After six months of tough
negotiations, the 229-year-old Greenbrier resort and the
Greenbrier Council of Labor Unions signed a no-strike, no-lockout
agreement in late June. The White Sulphur Springs, W.Va., property
had lost a significant amount of group revenue as many clients
opted to cut and run rather than face the possibility of a union
walkout during a meeting or event.
The pact, which allows both sides to
move forward in negotiations without the threat of a walkout, will
remain in place until Jan. 4, 2009, or until new contracts are
signed, whichever comes first.
Labor problems for The Greenbrier,
which is owned by Jacksonville, Fla.-based railroad giant CSX
Corp., began on Jan. 31, when nine union contracts and the master
agreement for the resort’s circa 1,100 union employees expired and
a strike was authorized, which meant employees could stage a
walkout at any time.
In the months that followed,
negotiations between Greenbrier officials and the labor council,
which represents all nine hotel unions, trudged on with little
success, despite the aid of two federal mediators, spurring some
groups to cancel or relocate their meetings.
One longtime client, the Washington,
D.C.-based Council of Insurance Agents and Brokers, relocated three
meetings, including its October annual convention, which alone
represents some 3,500 room nights.
“A threat of a walkout is enough to
make any self-respecting planner pull the plug,” said CIAB
president Ken Crerar before the agreement was reached.

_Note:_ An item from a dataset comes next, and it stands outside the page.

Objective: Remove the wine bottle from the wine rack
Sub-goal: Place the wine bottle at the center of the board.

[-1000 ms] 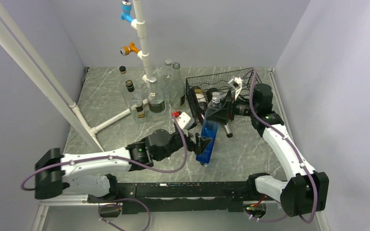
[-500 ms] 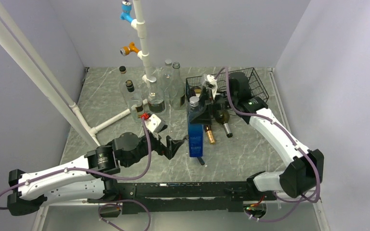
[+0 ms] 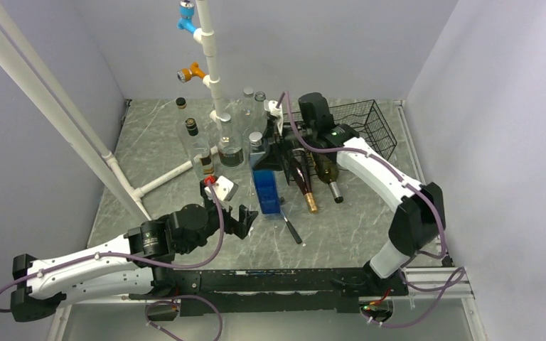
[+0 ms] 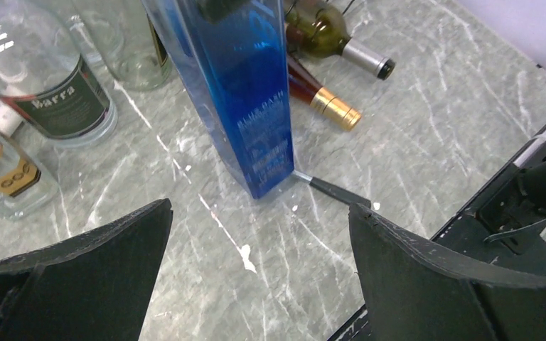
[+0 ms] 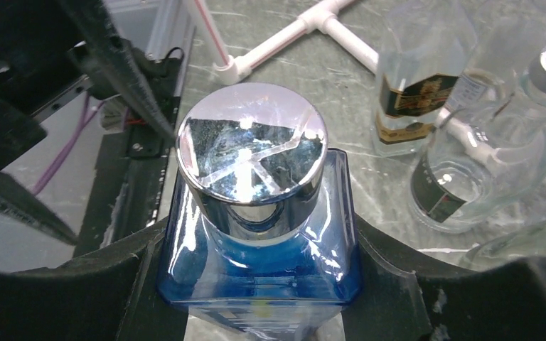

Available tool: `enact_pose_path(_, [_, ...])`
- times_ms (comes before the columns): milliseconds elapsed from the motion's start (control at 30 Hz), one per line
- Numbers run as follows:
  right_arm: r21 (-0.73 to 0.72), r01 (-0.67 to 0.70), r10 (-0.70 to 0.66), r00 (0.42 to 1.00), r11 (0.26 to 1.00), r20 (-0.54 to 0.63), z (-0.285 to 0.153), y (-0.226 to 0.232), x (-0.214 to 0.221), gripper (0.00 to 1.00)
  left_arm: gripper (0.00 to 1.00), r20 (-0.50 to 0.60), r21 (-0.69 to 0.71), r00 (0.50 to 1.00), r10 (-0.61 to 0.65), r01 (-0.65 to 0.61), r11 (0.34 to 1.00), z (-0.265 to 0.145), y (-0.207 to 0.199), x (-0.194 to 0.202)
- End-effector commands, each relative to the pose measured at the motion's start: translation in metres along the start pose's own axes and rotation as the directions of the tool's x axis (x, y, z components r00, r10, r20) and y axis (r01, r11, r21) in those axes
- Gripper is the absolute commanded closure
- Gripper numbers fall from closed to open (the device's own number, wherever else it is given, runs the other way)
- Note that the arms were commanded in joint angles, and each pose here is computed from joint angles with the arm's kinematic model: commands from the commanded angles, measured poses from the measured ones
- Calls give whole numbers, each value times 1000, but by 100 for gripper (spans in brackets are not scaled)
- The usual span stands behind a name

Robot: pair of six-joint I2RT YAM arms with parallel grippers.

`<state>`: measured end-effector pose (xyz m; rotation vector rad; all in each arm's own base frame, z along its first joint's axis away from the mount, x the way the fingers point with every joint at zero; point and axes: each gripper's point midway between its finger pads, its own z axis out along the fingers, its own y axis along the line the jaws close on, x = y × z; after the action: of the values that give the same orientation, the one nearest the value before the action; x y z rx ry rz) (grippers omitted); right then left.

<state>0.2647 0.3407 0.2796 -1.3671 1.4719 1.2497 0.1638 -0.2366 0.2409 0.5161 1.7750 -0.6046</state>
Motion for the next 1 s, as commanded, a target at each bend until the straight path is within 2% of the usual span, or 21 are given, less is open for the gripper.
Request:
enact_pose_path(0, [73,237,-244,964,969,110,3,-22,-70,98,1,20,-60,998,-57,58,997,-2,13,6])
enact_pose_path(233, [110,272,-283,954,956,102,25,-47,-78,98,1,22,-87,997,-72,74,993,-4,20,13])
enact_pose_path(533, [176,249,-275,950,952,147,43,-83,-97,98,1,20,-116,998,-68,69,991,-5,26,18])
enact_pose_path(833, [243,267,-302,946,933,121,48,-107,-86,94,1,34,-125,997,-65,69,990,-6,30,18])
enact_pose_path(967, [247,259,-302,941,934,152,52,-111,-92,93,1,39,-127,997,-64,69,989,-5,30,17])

He noted
that the economic impact of the group’s pullout was “huge,”
although he declined to reveal the dollar amount.
A spokesperson for The Greenbrier said
the resort did its best during negotiations to provide updates on
the labor situation to groups with scheduled meetings.

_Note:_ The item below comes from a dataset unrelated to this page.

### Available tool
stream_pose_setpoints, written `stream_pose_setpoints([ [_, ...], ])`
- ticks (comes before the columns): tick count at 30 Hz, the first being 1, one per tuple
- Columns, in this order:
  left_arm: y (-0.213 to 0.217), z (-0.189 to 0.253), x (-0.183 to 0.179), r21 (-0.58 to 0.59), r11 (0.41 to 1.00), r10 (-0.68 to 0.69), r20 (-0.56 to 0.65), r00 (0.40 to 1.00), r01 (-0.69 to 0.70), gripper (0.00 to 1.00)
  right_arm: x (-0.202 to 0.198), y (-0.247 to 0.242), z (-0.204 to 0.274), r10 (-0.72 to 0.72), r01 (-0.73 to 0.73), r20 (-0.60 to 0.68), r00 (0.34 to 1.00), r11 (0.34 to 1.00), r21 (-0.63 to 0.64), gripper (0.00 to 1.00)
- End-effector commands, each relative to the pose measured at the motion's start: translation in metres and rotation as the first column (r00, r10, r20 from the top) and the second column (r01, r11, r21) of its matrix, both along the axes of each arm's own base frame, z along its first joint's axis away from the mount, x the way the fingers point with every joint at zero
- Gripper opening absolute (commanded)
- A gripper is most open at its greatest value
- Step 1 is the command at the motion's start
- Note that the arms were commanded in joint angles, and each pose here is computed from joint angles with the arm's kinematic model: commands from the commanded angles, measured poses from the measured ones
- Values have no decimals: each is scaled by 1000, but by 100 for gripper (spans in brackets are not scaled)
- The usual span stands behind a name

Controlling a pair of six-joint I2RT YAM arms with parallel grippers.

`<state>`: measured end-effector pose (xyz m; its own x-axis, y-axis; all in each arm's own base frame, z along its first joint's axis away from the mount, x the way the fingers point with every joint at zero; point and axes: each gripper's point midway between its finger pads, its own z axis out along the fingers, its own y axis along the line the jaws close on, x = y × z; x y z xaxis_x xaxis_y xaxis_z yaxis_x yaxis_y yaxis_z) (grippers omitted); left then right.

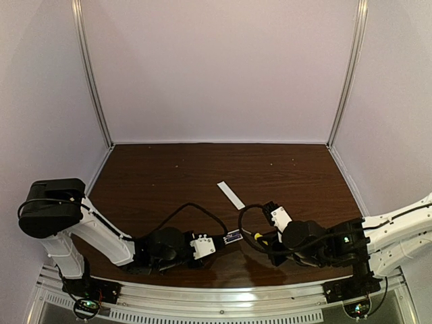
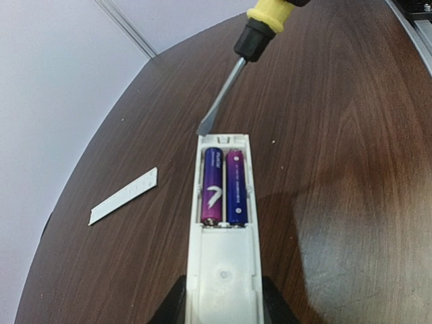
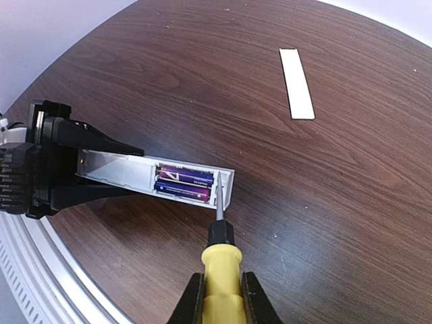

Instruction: Unload the batteries from the remote control

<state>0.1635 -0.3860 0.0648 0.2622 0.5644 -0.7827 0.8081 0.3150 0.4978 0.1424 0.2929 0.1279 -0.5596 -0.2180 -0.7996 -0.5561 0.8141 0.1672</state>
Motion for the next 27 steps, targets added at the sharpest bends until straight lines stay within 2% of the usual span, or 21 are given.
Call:
stream_pose_setpoints([
  [1,-6,9,-1,-38,999,-15,19,1000,16,0,2,9,8,18,-17,13,1000,1000,-13,0],
  [19,-11,13,2,-47,999,-13,46,999,15,0,7,0,0,-45,45,5,999,998,-54,0],
  [27,-13,14,2,-49,999,-17,49,999,19,0,1,6,-5,-15,14,-29,999,999,-35,0],
])
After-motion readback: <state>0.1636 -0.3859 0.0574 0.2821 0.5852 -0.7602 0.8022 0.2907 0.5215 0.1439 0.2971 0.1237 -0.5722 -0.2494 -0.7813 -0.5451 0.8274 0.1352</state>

While the property declined to reveal
the scope of lost business, Greenbrier County Commissioner Lowell
Rose estimated the figure at $12 million. The resort is Greenbrier
County’s main employer, with a work force of 1,600, and generates
an average of $600,000 to $700,000 in annual tax revenue for the
Greenbrier County Convention and Visitors Bureau.

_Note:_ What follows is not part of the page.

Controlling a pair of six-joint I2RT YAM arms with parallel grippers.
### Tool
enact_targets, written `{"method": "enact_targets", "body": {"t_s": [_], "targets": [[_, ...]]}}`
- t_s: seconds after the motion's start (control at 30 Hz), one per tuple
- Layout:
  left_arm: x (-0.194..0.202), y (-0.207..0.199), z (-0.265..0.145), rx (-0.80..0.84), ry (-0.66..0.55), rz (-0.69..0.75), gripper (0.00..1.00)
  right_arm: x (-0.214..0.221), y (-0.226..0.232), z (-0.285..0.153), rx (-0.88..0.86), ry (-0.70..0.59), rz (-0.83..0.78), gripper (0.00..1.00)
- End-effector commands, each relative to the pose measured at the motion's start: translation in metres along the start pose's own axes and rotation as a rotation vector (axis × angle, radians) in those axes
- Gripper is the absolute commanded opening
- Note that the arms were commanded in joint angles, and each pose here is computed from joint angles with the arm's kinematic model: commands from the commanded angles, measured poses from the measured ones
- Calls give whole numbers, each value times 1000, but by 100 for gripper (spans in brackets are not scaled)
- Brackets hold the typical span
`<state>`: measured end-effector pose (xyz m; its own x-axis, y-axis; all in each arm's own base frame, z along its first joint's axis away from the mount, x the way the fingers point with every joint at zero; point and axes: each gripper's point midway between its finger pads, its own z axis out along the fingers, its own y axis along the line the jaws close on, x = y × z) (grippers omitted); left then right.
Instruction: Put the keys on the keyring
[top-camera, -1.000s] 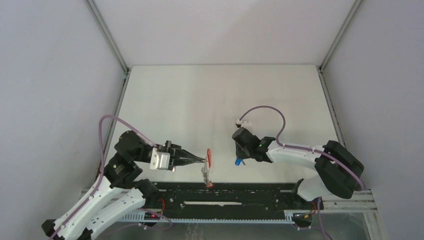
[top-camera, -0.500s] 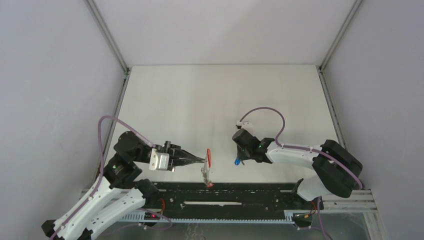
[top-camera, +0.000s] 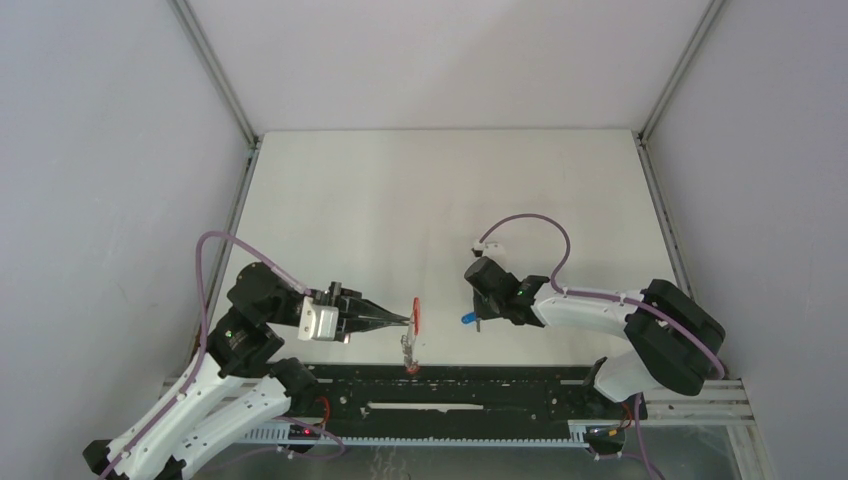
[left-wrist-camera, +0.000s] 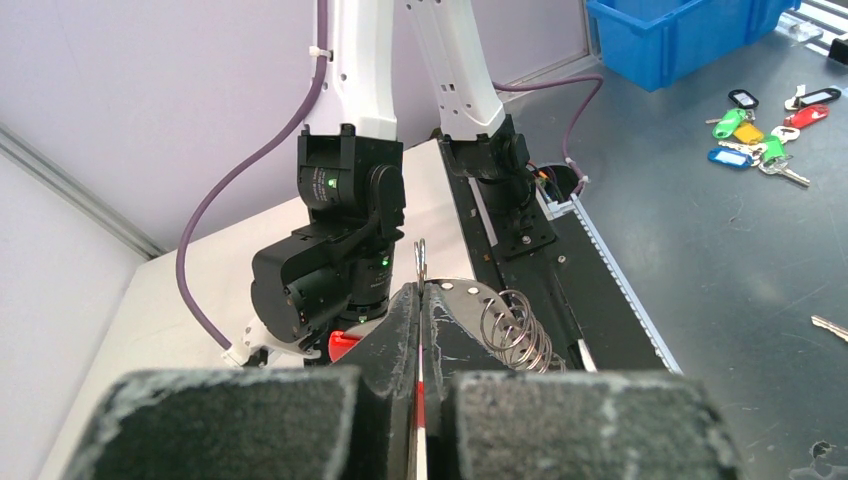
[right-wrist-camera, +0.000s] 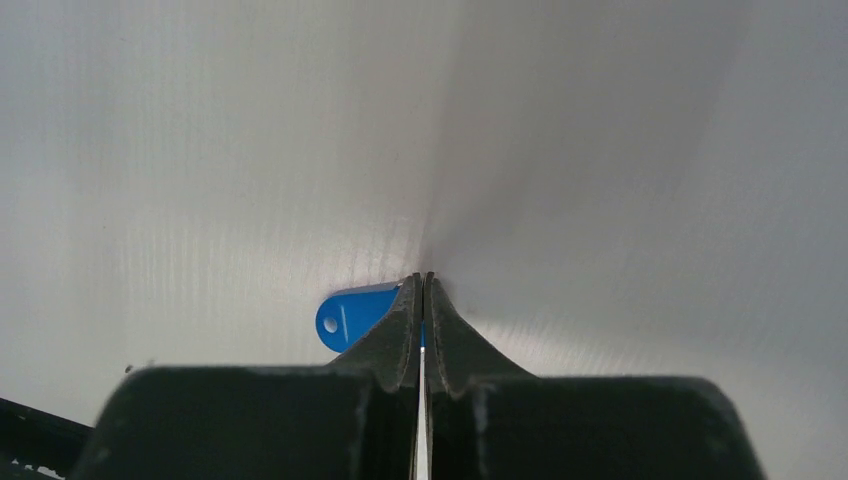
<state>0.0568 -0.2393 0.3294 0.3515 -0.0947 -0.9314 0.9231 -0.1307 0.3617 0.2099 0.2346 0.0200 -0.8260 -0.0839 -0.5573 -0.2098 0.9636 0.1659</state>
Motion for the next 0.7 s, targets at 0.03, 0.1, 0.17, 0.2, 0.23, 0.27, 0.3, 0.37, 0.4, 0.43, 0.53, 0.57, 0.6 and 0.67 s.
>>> {"method": "enact_targets", "body": {"t_s": [0.03, 0.1, 0.17, 0.2, 0.23, 0.27, 0.3, 0.37, 0.4, 0.43, 0.53, 0.57, 0.6, 0.67], "targets": [[-19, 7, -3, -29, -26, 53, 0, 0, -6, 1, 22, -7, -1, 0], [-16, 6, -2, -24, -19, 47, 0, -4, -4, -5, 10, -18, -13, 0], [-12, 6, -2, -22, -9, 33, 0, -14, 6, -20, -48, -69, -69, 0], [-11, 6, -1, -22, -7, 27, 0, -19, 16, -29, -97, -111, -146, 0], [-9, 5, -1, -19, -6, 18, 0, -23, 27, -42, -147, -177, -230, 0], [-8, 5, 0, -14, -7, 6, 0, -27, 41, -57, -211, -250, -315, 0], [-8, 4, 0, -12, -11, -13, 0, -27, 53, -71, -280, -320, -410, 0], [-10, 5, 1, -15, -20, -28, 0, -30, 68, -99, -377, -432, -544, 0], [-10, 6, 2, -17, -25, -33, 0, -33, 73, -113, -427, -468, -576, 0], [-11, 6, 2, -19, -32, -37, 0, -37, 78, -127, -473, -500, -598, 0], [-16, 7, 4, -14, -54, -60, 0, -41, 89, -171, -619, -589, -726, 0], [-19, 8, 5, -14, -67, -54, 0, -43, 91, -184, -648, -628, -775, 0], [-21, 8, 5, -13, -73, -57, 0, -44, 94, -198, -689, -660, -826, 0], [-24, 7, 5, -7, -83, -63, 0, -44, 98, -219, -745, -709, -940, 0]]}}
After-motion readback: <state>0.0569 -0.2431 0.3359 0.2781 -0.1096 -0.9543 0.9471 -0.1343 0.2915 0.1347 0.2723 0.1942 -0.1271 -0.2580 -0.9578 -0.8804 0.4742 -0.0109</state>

According to Crerar, the need to pull
CIAB’s meetings, two of which required relocating 800 attendees to
The Homestead nearby, angered him, because the group has a solid
95-year history of meeting at The Greenbrier. The situation
prompted him to take out full-page ads in two local newspapers, the
Register-Herald and the West Virginia Daily News,
urging both sides to resolve their issues and get back to
At least for now, they have.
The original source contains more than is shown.